Updated: August 21, 2012 - 6:56 AM
OAKLAND, CALIF. — If the Twins need motivation through the dog days, they can embrace the spoiler role. Their game on Monday night was the first of seven this week against playoff contenders.
But they also entered with a five-game losing streak and having lost nine of their previous 10 games. So manager Ron Gardenhire wasn't in a role-playing mood.
"It's not even about the other team," Gardenhire said. "It's about us getting back to winning ballgames, playing a better brand of baseball ourselves. Pitching, get our offense going again because we are scuffling enough. We can't really worry about the other guys. That's spoiler role, you start watching and it irritates people more when you play well."
It's amazing what a team can do when it's not playing from behind early, when it's not creating hair-raising situations with walks or when it's not committing costly errors. Brian Duensing was sharp on the mound, the Twins executed all over the field and everyone seemed to have a hand in a 7-2 victory over Oakland that ended their losing streak.
The Twins clubhouse, which Gardenhire fretted about before the game, was in a much better mood after this one.
"We were due," Gardenhire said.
Josh Willingham was 3-for-5 with two RBI. Joe Mauer was 3-for-5 with two RBI. Shortstop Pedro Florimon, whose bat is not supposed to be anywhere as good as his glovework, was 3-for-3 with three runs scored and is 6-for-12 with two walks in four games since being called up from Class AAA Rochester.
"He's been running around real nice, giving us good at-bats, some nice swings," Gardenhire said. "I'm kind of fond of the defense. I like to see the defense."
Duensing (3-8) struck out seven in six innings to earn only his second win as a starter this season. He had pitched at least six innings in each of his past four starts but was sharper on Monday.
Righthanded hitters have had their way with Duensing, batting .320 off him with five homers and a .837 on base-plus-slugging percentage coming in. They collected five hits off him Monday, but Duensing limited the damage by spinning more curveballs at them.
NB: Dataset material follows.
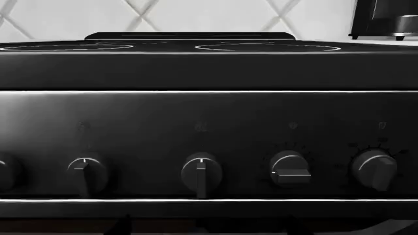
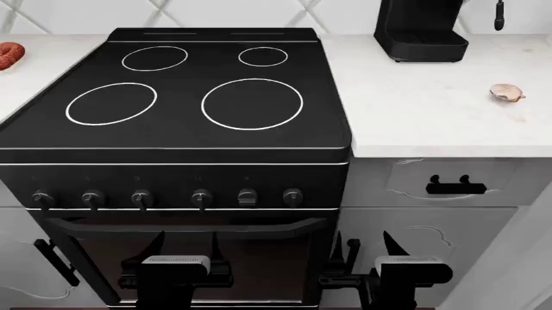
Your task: Open the microwave door
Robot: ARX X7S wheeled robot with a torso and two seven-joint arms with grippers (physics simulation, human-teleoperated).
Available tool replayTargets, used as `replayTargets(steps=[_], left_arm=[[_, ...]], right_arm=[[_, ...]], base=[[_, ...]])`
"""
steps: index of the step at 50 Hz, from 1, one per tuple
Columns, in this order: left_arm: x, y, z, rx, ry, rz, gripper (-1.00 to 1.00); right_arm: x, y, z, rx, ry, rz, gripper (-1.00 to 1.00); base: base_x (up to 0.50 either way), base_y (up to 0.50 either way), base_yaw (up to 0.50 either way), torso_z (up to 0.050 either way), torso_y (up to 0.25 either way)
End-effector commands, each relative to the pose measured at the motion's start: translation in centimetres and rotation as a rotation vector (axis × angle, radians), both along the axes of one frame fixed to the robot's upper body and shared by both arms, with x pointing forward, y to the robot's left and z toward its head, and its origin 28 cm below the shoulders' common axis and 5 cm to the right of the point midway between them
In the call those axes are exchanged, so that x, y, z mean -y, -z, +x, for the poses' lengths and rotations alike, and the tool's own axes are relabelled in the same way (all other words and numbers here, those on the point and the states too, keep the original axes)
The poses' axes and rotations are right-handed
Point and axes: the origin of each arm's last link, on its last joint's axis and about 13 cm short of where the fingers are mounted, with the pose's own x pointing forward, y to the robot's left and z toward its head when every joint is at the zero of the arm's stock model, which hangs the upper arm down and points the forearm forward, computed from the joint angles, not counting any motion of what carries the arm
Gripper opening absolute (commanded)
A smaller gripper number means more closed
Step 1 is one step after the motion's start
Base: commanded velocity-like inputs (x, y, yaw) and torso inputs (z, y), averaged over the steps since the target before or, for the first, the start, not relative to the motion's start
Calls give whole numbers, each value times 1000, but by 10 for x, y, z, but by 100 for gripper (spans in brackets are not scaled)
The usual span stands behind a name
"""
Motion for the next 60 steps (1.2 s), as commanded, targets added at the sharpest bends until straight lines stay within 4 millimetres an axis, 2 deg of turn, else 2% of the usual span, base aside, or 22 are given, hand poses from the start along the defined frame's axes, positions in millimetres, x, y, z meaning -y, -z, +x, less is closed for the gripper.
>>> replayTargets(steps=[1,11,16,24,29,34,42,60], left_arm=[[0,0,-1,-1,-3,2,100],[-2,-6,-3,11,-14,-45,100],[-2,-27,6,87,-19,-66,100],[1,-94,32,290,-12,-89,100],[0,-141,51,418,-2,-87,100],[-2,-180,67,520,-2,-81,100],[-2,-240,82,658,11,-86,100],[-9,-326,80,845,28,-64,100]], right_arm=[[-1,0,0,0,0,3,100],[-2,-1,-2,9,8,4,100],[3,-15,4,55,29,-19,100],[19,-67,22,213,74,-86,100],[29,-112,34,333,98,-136,100],[39,-156,42,436,117,-188,100],[50,-212,54,559,140,-253,100],[56,-281,58,715,133,-316,100]], base=[[0,0,0,0,0],[0,0,0,10,0],[0,0,0,50,0],[0,0,0,50,0],[0,0,0,50,0],[0,0,0,50,0],[0,0,0,50,0],[0,0,0,50,0]])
He got the strike calls on the outside corner and at the knees all night.
"Our gameplan for myself with [Mauer] was that we had to keep them honest going in, and we had to use the curveball and get ahead, get me over and try to get ahead in the count,'' Duensing said. "I don't know if ever I was able to have such success with it, especially late in the count. Try to keep them off balance and I thought we did a pretty good job of that tonight."
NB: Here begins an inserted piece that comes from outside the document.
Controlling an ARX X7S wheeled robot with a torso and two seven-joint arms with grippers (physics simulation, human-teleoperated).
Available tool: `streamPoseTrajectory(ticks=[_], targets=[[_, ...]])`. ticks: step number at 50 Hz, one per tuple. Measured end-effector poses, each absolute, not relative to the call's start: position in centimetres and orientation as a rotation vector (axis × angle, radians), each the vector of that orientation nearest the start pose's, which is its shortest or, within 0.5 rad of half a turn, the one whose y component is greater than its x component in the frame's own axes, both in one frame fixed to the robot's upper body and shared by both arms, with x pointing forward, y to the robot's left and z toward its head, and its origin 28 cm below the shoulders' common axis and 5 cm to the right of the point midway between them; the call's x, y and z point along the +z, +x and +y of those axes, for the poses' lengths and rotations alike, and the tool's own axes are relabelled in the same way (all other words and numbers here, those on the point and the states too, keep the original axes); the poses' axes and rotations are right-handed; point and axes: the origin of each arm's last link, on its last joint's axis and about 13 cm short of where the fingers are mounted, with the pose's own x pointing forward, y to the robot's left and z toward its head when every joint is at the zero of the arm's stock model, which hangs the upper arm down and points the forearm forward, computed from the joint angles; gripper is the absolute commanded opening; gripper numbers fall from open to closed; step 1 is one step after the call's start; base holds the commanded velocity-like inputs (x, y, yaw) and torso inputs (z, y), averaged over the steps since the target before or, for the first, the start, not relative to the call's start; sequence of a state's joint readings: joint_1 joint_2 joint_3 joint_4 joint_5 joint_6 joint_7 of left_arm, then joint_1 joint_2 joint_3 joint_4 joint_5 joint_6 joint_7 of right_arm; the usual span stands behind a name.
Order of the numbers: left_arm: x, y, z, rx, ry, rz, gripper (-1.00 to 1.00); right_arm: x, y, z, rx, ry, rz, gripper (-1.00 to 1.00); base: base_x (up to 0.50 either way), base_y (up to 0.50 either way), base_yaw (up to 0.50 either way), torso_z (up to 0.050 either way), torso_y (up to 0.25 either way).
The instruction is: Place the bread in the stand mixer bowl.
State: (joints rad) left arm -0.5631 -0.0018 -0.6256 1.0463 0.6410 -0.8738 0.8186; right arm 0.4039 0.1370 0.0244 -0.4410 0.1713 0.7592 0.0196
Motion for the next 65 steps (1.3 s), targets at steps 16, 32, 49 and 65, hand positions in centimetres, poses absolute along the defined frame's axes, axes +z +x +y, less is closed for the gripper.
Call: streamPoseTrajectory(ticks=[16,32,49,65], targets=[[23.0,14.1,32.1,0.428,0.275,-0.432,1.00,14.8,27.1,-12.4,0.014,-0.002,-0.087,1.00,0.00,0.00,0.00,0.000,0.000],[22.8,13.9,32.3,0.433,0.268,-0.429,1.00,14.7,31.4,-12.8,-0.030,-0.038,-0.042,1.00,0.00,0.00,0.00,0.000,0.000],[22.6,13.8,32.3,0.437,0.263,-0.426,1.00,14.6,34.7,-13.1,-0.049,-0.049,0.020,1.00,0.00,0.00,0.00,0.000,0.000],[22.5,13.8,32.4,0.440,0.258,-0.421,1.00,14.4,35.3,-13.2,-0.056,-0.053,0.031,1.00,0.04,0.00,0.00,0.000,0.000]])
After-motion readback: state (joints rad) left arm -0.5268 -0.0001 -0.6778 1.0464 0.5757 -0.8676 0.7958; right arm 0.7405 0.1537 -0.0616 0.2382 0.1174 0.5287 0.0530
Willingham got the Twins off to a fast start with an RBI double in the first inning then scored on a bases-loaded walk by Trevor Plouffe, who had fallen behind the count 0-2 to A's starter Brandon McCarthy.
The Twins made it 4-0 in the second inning when Darin Mastroianni's RBI single drove in Pedro Florimon and Willingham's two-out infield single scored Mastroianni.
Oakland scored single runs in the second and third innings to make it 4-2. But Florimon and Ben Revere led off the fourth with singles, Mastroianni bunted them over and Mauer drove both home with a single to right to give the Twins a 6-2 lead.
Mastroianni added a sacrifice fly in the seventh.
When the Twins aren't playing from behind -- a frequent occurrence lately -- they can employ their running game and move runners over. And the whole group wore down McCarthy (6-5), who needed 86 pitches to get through 3 1/3 innings before being removed from the game.
"We put some nice swings out there," Gardenhire said.
Things weren't perfect. Plouffe double-clutched on Yoenis Cespedes' grounder in the second. Florimon -- gasp -- committed a throwing error in the third on Coco Crisp's grounder, then second baseman Jamey Carroll was charged with an error when he couldn't hold on to a throw as Crisp stole second, then advanced to third.
Funny, both runners ended up scoring for Oakland. But Duensing was in form for most of the night, and offense stringed together good at-bats.